Layered manganese oxides for formaldehyde-oxidation at room temperature: the effect of interlayer cations

A series of K-, Mg-, Ca-, and Fe-containing birnessites were prepared by a facile comproportionation reaction of Mn2+ and MnO4− in the presence of different metal cations. The as-synthesized birnessite samples were characterized by FESEM, XRD, TG, and XPS. The catalytic activity toward decomposition of HCHO was evaluated under ambient temperature. Fe-birnessite showed the highest HCHO oxidation activity due to its highest content of surface hydroxyl groups. However, the CO2 generation by Fe-birnessite was relatively low due to the accumulation of formate species without further oxidation. The influence of different interlayer cations on the activity of birnessite was studied by H2-TPR, O2-TPD, and HCHO in situ DRIFTS. The result indicates that K+ leads to a considerable enhancement of surface oxygen activity which then facilitates the regeneration of surface hydroxyls by activating H2O, therefore K-birnessite showed the highest CO2 generation performance during HCHO removal at ambient temperature.
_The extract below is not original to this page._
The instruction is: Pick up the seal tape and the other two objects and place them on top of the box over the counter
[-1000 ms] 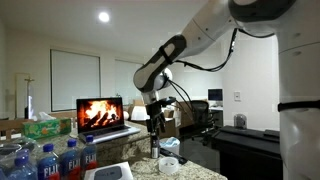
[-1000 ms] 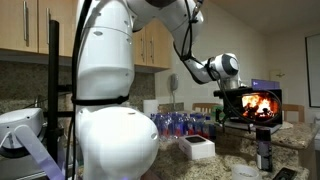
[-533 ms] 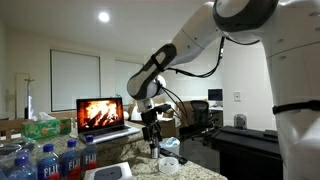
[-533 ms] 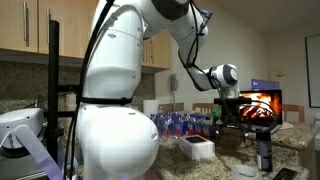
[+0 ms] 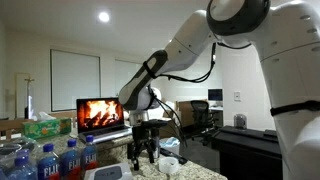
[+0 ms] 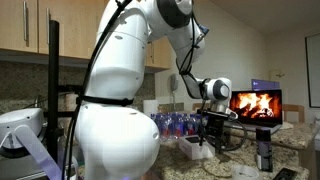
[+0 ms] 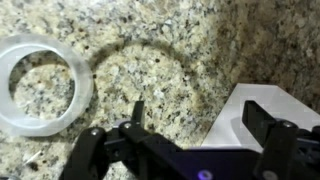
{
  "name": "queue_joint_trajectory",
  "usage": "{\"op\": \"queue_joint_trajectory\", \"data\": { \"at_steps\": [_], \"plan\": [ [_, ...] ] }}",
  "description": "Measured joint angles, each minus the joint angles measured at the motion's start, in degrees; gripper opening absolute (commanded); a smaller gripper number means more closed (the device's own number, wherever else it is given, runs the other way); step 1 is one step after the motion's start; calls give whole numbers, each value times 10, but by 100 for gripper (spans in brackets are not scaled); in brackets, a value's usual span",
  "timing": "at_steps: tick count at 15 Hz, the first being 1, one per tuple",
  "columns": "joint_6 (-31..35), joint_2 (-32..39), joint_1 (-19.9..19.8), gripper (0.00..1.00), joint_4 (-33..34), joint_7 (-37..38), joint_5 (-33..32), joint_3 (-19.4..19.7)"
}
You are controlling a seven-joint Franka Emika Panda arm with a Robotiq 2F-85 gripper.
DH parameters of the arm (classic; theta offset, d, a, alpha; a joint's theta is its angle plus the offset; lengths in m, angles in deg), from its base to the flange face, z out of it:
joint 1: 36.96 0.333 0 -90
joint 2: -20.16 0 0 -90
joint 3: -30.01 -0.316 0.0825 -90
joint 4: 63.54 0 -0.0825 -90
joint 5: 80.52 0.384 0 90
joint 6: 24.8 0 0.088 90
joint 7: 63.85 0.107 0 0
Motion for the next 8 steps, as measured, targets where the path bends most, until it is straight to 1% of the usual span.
{"op": "queue_joint_trajectory", "data": {
  "at_steps": [4, 6, 8],
  "plan": [
    [63, 5, -3, 100, -35, 56, 49, 8],
    [76, -6, -4, 100, -48, 77, 48, 18],
    [78, -32, -5, 100, -59, 93, 34, 28]
  ]
}}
HCHO of 0.5 mg m−3 and the gas hourly space velocity (GHSV) of 1 200 000 h−1 (the corresponding contact time is 0.003 s) were selected to check the stability of the samples. K-Bir still showed stable activity with the removal efficiency reaching 40% under these critical test conditions. Considering the effect of introducing different metal cations, this work provides new insight into designing high performance catalysts for indoor air purification.